> _EXERCISE DIRECTIONS_:
Print every line of the listing below, starting with the line that holds "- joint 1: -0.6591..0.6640" and going on through the line that holds "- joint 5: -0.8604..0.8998", both included, and print nothing else.

> _GIVEN INFORMATION_:
((

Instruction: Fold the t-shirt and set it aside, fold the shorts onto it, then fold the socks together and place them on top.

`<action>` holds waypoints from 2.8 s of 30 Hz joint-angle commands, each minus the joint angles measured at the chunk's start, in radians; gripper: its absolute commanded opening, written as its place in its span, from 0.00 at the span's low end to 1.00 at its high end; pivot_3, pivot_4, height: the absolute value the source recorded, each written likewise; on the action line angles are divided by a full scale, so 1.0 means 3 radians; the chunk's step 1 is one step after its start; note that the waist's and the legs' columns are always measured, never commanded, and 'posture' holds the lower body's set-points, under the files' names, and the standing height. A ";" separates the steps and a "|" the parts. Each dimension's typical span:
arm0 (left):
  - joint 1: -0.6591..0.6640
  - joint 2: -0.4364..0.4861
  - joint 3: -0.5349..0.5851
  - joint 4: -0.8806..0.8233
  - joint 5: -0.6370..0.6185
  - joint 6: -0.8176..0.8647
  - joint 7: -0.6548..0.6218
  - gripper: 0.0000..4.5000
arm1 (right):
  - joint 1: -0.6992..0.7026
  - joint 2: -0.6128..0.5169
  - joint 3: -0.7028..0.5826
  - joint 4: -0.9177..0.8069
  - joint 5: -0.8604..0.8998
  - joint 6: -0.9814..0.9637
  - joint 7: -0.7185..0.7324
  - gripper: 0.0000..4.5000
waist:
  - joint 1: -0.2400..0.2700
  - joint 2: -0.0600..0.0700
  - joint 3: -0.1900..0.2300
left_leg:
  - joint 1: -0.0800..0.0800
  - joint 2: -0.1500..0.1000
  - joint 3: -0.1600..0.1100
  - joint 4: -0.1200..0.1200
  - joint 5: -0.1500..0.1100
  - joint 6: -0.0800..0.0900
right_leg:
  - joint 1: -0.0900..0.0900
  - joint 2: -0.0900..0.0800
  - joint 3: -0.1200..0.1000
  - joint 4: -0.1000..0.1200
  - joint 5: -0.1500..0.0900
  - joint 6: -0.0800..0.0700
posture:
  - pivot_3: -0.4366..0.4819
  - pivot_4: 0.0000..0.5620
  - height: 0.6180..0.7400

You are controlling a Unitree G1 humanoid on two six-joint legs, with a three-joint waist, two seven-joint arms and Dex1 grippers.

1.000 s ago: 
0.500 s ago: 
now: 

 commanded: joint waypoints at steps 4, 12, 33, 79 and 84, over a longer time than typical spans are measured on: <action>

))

> _RESPONSE TO THE EXERCISE_:
  - joint 1: -0.6591..0.6640
  - joint 2: -0.4364..0.4861
  - joint 3: -0.5349..0.5851
  - joint 4: -0.8806..0.8233
  - joint 5: -0.6370..0.6185
  - joint 6: -0.8176..0.8647
  - joint 7: -0.6548..0.6218
  - gripper: 0.0000..4.5000
arm1 (right):
  - joint 1: -0.6992..0.7026
  - joint 2: -0.6128..0.5169
  - joint 3: -0.7028..0.5826
  - joint 4: -0.9177..0.8069
  - joint 5: -0.8604..0.8998

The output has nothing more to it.